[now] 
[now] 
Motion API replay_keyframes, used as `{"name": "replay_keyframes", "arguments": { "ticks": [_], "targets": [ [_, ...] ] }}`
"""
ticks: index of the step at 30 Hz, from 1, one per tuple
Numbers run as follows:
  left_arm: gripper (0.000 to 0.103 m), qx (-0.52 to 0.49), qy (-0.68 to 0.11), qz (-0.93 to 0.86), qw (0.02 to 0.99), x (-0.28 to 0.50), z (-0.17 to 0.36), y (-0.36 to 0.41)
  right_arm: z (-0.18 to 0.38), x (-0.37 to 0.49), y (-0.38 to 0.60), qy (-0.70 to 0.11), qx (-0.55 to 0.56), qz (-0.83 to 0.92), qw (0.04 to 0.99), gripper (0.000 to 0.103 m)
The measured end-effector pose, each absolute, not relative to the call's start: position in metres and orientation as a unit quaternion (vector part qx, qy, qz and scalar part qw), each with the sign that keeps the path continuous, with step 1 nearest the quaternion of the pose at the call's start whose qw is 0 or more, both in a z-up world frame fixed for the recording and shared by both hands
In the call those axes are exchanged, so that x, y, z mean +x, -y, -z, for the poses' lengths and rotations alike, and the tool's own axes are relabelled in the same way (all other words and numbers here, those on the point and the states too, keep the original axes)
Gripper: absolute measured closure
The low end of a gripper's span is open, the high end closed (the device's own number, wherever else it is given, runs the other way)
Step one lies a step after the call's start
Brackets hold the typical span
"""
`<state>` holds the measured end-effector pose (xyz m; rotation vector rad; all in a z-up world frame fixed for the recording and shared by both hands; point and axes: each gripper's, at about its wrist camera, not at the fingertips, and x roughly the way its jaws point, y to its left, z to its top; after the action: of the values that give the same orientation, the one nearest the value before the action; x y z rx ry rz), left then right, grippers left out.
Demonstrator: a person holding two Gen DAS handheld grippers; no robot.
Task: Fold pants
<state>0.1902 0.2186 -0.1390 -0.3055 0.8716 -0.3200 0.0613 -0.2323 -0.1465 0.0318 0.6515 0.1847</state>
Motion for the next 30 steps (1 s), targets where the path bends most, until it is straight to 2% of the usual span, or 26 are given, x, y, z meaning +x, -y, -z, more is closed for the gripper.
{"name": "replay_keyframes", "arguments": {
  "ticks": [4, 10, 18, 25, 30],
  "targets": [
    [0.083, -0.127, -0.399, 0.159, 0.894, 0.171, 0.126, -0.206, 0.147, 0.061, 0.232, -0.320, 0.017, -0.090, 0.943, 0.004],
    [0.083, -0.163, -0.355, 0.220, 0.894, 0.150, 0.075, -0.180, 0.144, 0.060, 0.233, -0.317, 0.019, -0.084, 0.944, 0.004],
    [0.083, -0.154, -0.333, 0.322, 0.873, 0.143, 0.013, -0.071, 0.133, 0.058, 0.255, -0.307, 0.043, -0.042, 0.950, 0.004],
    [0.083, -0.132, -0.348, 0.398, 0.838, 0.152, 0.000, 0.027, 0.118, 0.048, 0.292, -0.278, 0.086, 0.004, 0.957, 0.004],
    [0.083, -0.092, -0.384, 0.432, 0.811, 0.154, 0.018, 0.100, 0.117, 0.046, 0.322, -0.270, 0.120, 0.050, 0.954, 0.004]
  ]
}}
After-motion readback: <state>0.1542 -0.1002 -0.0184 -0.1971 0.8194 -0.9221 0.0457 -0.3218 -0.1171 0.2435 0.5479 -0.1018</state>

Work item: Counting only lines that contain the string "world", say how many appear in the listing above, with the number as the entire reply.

Exercise response: 2